Give again, exactly as written, each line of the material below starting at the line that contains "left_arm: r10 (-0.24" and ending at the line that contains "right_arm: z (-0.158". Both ends count, and no other line does.

Start of Records shown

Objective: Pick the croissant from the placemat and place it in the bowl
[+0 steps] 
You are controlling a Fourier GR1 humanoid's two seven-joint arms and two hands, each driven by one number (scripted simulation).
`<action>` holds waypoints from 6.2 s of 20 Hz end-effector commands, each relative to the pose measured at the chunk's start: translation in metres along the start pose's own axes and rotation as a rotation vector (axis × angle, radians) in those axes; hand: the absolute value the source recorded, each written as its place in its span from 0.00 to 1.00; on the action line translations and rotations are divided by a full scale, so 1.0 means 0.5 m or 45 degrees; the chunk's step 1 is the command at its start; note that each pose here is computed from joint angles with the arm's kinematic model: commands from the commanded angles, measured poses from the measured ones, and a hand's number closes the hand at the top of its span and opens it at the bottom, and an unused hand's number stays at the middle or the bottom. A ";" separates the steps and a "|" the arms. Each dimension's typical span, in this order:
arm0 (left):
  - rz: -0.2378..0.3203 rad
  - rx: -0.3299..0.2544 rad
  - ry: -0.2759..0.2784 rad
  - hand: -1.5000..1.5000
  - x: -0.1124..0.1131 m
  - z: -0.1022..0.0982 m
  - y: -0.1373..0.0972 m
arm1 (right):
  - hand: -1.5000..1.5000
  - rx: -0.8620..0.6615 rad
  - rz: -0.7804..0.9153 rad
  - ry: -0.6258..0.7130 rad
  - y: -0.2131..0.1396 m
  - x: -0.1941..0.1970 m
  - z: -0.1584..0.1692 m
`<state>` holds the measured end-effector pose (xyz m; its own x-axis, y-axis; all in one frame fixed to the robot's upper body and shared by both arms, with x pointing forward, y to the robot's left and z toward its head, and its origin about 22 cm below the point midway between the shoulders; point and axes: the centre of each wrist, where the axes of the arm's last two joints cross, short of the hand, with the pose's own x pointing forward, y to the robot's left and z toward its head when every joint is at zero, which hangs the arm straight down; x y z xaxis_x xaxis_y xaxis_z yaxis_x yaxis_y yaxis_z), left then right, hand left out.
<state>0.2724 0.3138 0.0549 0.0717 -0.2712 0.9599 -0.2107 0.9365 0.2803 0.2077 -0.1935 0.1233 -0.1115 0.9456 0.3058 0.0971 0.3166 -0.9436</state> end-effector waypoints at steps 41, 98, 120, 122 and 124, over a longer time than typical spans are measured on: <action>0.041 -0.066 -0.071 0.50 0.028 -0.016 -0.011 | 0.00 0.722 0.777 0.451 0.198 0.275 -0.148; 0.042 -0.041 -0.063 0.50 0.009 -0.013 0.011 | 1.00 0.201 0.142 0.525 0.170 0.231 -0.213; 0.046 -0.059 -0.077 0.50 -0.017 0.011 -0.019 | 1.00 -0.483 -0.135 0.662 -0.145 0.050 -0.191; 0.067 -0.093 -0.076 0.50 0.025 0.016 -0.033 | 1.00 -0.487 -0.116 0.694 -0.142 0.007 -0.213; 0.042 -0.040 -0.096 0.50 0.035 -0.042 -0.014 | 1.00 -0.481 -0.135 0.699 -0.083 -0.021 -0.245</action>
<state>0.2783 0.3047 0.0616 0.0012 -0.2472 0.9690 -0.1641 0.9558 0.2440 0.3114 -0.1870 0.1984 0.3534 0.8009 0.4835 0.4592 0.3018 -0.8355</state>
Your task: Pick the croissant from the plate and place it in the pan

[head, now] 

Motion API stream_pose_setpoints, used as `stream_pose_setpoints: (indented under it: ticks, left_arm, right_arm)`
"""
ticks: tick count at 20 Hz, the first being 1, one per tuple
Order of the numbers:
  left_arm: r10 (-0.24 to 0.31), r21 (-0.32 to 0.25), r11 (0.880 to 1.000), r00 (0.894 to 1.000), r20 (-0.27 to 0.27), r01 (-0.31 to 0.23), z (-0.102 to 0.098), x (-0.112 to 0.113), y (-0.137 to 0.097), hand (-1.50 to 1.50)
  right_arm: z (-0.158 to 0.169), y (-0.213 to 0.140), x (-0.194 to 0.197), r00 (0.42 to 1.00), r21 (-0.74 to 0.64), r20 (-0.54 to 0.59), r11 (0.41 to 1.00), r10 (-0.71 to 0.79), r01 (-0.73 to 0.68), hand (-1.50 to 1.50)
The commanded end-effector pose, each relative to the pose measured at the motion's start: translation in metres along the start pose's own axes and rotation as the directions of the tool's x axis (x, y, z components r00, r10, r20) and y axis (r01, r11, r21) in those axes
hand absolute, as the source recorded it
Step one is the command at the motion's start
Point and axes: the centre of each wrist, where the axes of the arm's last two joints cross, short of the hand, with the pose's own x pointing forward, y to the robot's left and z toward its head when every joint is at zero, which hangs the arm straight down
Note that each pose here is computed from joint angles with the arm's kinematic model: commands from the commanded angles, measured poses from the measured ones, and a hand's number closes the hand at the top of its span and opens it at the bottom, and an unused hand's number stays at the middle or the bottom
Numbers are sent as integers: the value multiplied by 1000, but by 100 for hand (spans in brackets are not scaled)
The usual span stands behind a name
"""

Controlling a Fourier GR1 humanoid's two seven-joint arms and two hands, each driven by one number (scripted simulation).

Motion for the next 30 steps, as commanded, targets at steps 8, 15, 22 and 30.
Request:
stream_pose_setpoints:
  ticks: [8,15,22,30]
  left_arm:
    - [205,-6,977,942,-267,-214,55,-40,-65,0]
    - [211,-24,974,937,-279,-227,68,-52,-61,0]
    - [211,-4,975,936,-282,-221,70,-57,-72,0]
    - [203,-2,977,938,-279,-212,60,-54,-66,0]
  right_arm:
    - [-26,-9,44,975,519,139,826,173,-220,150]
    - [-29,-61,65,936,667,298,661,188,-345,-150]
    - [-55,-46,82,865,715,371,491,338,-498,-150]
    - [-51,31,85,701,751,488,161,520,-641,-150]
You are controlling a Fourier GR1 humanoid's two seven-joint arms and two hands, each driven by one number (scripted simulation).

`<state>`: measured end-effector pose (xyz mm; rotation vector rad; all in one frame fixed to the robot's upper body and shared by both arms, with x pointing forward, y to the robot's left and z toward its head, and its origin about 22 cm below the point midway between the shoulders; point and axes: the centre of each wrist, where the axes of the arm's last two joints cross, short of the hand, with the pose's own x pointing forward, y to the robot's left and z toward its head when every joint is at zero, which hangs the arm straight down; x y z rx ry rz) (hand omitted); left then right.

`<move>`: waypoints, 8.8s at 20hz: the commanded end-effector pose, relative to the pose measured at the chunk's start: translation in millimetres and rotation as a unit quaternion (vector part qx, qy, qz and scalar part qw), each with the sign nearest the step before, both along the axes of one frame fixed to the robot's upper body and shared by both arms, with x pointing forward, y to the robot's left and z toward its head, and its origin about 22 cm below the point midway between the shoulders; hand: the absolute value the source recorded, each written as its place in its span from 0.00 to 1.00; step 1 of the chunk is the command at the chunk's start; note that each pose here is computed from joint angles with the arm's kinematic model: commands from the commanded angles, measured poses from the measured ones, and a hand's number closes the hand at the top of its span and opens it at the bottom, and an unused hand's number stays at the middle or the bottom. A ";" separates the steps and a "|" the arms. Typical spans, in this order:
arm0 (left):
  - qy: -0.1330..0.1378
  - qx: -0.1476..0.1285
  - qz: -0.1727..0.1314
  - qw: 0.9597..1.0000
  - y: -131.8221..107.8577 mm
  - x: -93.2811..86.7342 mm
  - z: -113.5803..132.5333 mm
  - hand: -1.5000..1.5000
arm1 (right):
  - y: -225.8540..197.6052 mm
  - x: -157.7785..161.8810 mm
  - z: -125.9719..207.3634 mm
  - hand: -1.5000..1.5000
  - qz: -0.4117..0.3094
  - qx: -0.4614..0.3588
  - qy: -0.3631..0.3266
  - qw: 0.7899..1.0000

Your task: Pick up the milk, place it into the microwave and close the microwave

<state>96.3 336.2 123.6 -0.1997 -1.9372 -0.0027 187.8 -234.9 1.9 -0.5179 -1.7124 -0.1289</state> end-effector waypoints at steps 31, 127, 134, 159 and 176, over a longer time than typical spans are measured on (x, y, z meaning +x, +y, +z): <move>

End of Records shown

*Output of the exercise*.
  left_arm: r10 (-0.24 to 0.31), r21 (-0.32 to 0.25), r11 (0.880 to 1.000), r00 (0.894 to 1.000), r20 (-0.27 to 0.27), r01 (-0.31 to 0.23), z (-0.102 to 0.098), x (-0.112 to 0.113), y (-0.137 to 0.097), hand (-1.50 to 1.50)
  right_arm: z (-0.158 to 0.169), y (-0.213 to 0.140), x (-0.194 to 0.197), r00 (0.42 to 1.00), r21 (-0.74 to 0.64), r20 (-0.54 to 0.59), r11 (0.41 to 1.00), r10 (-0.71 to 0.79), r01 (-0.73 to 0.68), hand (-1.50 to 1.50)

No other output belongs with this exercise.